The Humferys Library was used as the Hogwarts Library in the Harry Potter films. In ‘The Sorcerer’s Stone,’ Harry, wearing his invisibility cloak, steals into the restricted section at night to look for information about the alchemist Nicolas Flamel.
After our guided tour of the Bodleian, we walked to the Radcliffe Camera (Camera means ‘room’ in Latin), also known as ‘Rad Cam’ or ‘The Camera.’ It is a stunning structure designed by James Gibbs in neo-classical style built in 1749 to hold the Radcliffe Science Library. It was named after Dr John Radcliffe who donated the funds to build it and is now the principal reading room of the Bodleian.
We stopped in at Weston Library across the street which houses a large collection of rare and antiquarian books. It also has a souvenir shop where one can purchase Bodleian and Radcliffe Camera mementos.
The Sheldonian Theatre was our next destination. Designed by Sir Christopher Wren, it was erected between 1664 and 1669, and has been described as one of the architectural jewels of Oxford. It is the ceremonial hall of the University of Oxford where graduations are held and is the venue for other university activities like lectures and concerts. Its most interesting feature is the eight-sided cupola in the center of the roof which has large windows on all sides that provide breathtaking views across central Oxford.
We then walked to the Oxford Covered Market, which reminded me of the Grand Central Market in Downtown L.A. It is where one can find over 50 independent traders selling gift items, clothing and shoes, fashion accessories, fresh flowers, prepared food, various beverages, and fresh produce and meat.
However, we didn’t find anything we wanted to eat or buy so we strolled to the shopping mall and went inside M & S. I hadn’t been to a Marks & Spencer store in almost three decades and thought it would be fun to see if I still remembered what it looked like. Nothing much had changed since except for the prices, which, understandably have gone higher. We had afternoon tea with Victoria sponge cake.

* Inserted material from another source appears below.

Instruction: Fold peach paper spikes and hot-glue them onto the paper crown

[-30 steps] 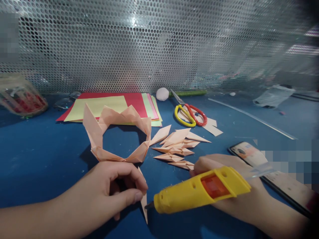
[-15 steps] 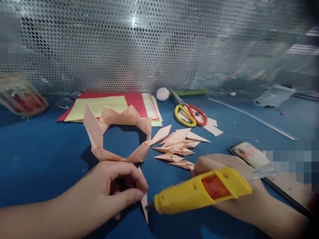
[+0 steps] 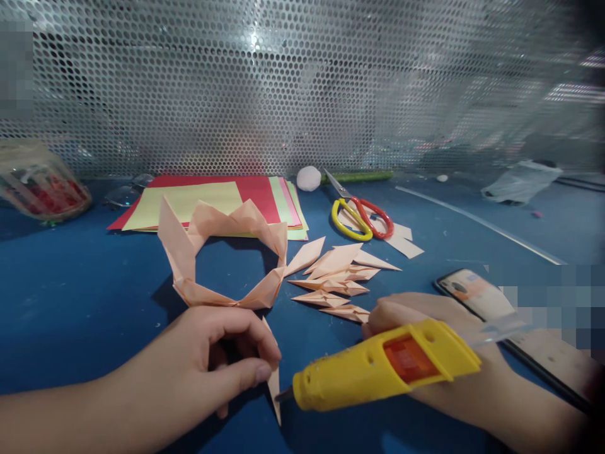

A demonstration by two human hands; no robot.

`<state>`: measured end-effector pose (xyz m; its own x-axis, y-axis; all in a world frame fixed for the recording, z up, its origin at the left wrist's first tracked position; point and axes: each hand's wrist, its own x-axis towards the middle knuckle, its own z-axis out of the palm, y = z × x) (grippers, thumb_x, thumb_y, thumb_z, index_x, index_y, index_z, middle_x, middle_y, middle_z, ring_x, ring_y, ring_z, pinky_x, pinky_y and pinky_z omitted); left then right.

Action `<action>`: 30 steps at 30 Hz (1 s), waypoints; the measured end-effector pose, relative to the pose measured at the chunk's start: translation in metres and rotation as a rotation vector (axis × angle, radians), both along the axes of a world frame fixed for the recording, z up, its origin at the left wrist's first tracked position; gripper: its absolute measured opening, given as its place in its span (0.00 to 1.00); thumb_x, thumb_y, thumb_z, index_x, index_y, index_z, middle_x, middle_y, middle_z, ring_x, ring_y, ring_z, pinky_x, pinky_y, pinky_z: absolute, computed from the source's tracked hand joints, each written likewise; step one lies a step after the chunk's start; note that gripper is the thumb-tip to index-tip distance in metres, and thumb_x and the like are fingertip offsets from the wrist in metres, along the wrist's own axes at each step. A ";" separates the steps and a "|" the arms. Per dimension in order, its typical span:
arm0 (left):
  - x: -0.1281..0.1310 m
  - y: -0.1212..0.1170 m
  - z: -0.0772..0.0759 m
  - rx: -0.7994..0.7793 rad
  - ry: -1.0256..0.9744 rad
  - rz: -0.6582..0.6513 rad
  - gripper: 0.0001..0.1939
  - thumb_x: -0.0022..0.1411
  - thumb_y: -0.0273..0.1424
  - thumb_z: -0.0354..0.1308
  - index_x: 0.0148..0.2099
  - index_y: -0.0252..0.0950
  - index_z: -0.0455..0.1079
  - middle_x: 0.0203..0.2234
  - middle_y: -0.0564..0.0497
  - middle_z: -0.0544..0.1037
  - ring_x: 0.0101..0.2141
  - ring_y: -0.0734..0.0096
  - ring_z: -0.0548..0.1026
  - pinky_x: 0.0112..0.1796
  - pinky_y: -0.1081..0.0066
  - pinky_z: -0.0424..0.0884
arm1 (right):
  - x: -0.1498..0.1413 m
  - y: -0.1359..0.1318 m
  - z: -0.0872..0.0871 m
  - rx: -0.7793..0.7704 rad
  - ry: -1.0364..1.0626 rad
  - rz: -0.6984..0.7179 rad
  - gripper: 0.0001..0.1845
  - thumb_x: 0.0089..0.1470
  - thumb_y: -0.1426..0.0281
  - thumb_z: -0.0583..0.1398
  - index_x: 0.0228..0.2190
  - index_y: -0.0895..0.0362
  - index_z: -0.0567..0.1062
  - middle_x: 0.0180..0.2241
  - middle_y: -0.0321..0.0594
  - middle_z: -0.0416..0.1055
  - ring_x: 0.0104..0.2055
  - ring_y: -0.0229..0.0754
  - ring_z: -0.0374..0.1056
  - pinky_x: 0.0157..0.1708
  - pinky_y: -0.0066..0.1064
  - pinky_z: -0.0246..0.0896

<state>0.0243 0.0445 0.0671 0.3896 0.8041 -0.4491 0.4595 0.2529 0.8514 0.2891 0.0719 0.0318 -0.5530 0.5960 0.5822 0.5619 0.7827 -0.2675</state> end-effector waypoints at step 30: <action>-0.001 0.002 -0.002 -0.001 -0.018 -0.022 0.07 0.59 0.36 0.59 0.35 0.38 0.73 0.25 0.57 0.71 0.23 0.80 0.67 0.20 0.84 0.66 | 0.000 0.000 0.001 0.026 0.006 -0.038 0.15 0.57 0.70 0.57 0.23 0.51 0.56 0.16 0.25 0.53 0.14 0.34 0.51 0.16 0.28 0.42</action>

For our last evening in town we had dinner at Quod Restaurant and Bar at the Old Bank Hotel on Oxford’s famous High. Formerly a banking hall which was transformed by owner Jeremy Mogford, it boasts a show-stopping onyx bar and a stylish terrace. The delicious food and impeccable service at the Quod are matched only by the impressive and eclectic collection of modern art by young British artists such as Sandra Blow, Craigie Aitchinson, and Damien Hirst that hang on the walls.
It had been a lovely, albeit short, trip to Oxford. And while our visit was marked by extreme heat, it didn’t detract from our enjoyment. It’s a bustling city filled with tourists but when you get inside the colleges, there is that rarefied air you’d expect from an institution as revered as it is. I don’t know that it can ever be replicated. There is, after all, only one university called Oxford.